Rustikaler Offroader Update für den Grenadier: Ineos frischt Gelände-Dino auf
Er sieht zwar aus wie von gestern, zählt aber zu den jüngsten Geländewagen. Doch nach knapp vier Jahren wird es jetzt beim Ineos Grenadier Zeit für ein Update. Nur an den Preisen ändert sich nichts.

Hambach - Der Ineos Grenadier bekommt ein Update. Im Frühjahr liefert der britische Hersteller den rustikalen Geländewagen deshalb nach eigenen Angaben mit einer neuen Lenkung, erweiterten Assistenzsystemen und einer komfortableren Kabine aus. Nur am Design ändert sich bis auf den neuen Schriftzug am außen angeschlagenen Ersatzrad nichts.
Genauso übrigens wie an den Preisen: Die fünfsitzige Pkw-Variante startet deshalb auch weiterhin bei 72.640 Euro. Für diesen Preis gibt’s auch einen Pick-up mit offener Pritsche. Der Zweisitzer mit Blech statt Fenstern an der Flanke ist noch 1.500 Euro billiger.
Verbesserung bei der Lenkung und diesen Details
Die wichtigste Änderung gilt der Lenkung, die jetzt eine variable Übersetzung hat. Während der Allradler damit im Gelände unverändert handlich und manövrierfähig bleiben soll, verspricht der Hersteller auf der Autobahn mehr Stabilität bei hohem Tempo oder schnellen Spurwechseln.

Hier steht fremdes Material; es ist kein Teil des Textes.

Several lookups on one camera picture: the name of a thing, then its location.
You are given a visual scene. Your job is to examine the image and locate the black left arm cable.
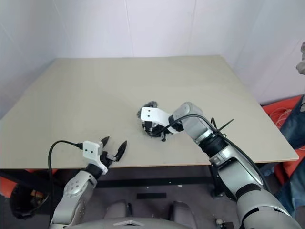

Parallel wollen die Briten die Klimaanlage verbessert, die Steuerung präzisiert und die Lüfter leiser gemacht haben. Außerdem gibt es neue Assistenzsysteme wie eine Notbremse für Fußgänger und Radfahrer und eine Kamera, die die Aufmerksamkeit des Fahrers kontrolliert. Unter der Haube ändert sich nichts. Es bleibt bei den drei Liter großen Sechszylindern aus dem BMW-Regal, die als Diesel 183 kW/249 PS und als Benziner 210 kW/286 PS leisten.